[INFORMATION PROVIDED — start]

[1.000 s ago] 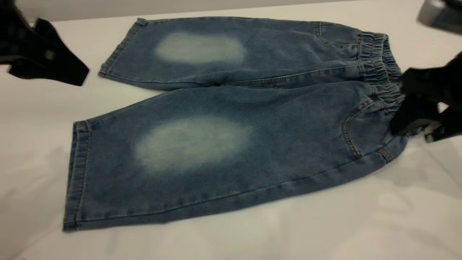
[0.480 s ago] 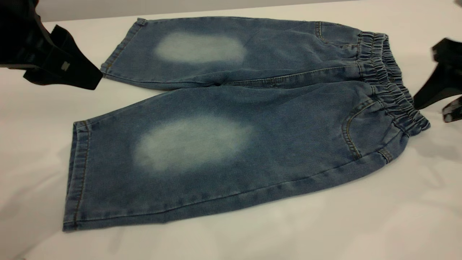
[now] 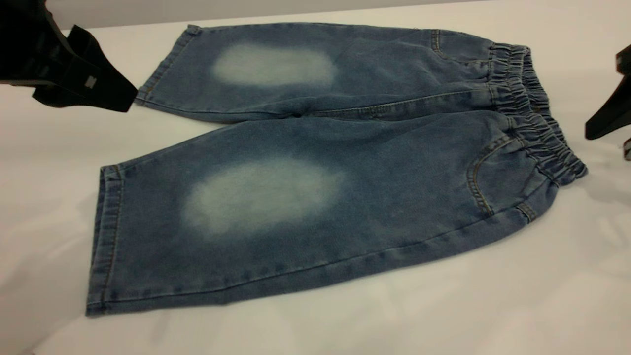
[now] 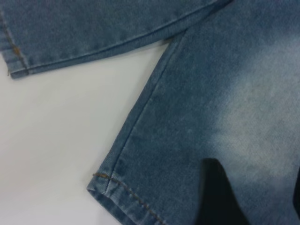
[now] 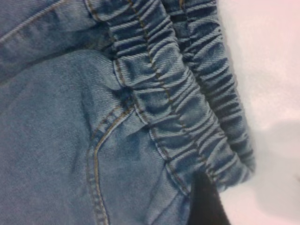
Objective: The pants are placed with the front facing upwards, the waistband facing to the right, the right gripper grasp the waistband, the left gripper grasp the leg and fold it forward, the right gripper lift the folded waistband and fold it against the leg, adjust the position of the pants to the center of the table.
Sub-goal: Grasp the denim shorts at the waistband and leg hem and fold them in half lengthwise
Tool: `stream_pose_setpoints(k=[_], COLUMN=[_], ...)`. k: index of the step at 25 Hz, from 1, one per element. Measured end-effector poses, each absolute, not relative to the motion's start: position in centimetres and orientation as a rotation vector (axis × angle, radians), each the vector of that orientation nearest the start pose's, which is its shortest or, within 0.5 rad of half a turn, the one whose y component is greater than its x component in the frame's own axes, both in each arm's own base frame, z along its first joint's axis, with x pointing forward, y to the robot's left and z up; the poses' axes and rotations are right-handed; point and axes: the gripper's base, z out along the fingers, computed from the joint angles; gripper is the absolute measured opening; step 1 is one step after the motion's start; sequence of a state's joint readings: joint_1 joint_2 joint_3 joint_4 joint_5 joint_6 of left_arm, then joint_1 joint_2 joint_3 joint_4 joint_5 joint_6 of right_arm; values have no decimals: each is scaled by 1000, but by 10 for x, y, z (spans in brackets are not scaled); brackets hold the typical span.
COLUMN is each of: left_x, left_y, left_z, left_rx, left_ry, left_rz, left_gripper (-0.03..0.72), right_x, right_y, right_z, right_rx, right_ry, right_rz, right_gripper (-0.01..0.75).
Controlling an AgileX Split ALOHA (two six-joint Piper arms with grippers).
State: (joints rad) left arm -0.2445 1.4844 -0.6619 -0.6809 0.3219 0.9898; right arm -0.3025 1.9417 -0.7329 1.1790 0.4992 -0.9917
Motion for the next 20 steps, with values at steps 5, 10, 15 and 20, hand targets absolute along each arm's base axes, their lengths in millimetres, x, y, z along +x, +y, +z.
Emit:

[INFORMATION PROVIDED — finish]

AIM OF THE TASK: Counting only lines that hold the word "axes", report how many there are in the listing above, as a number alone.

TASK SOLUTION: 2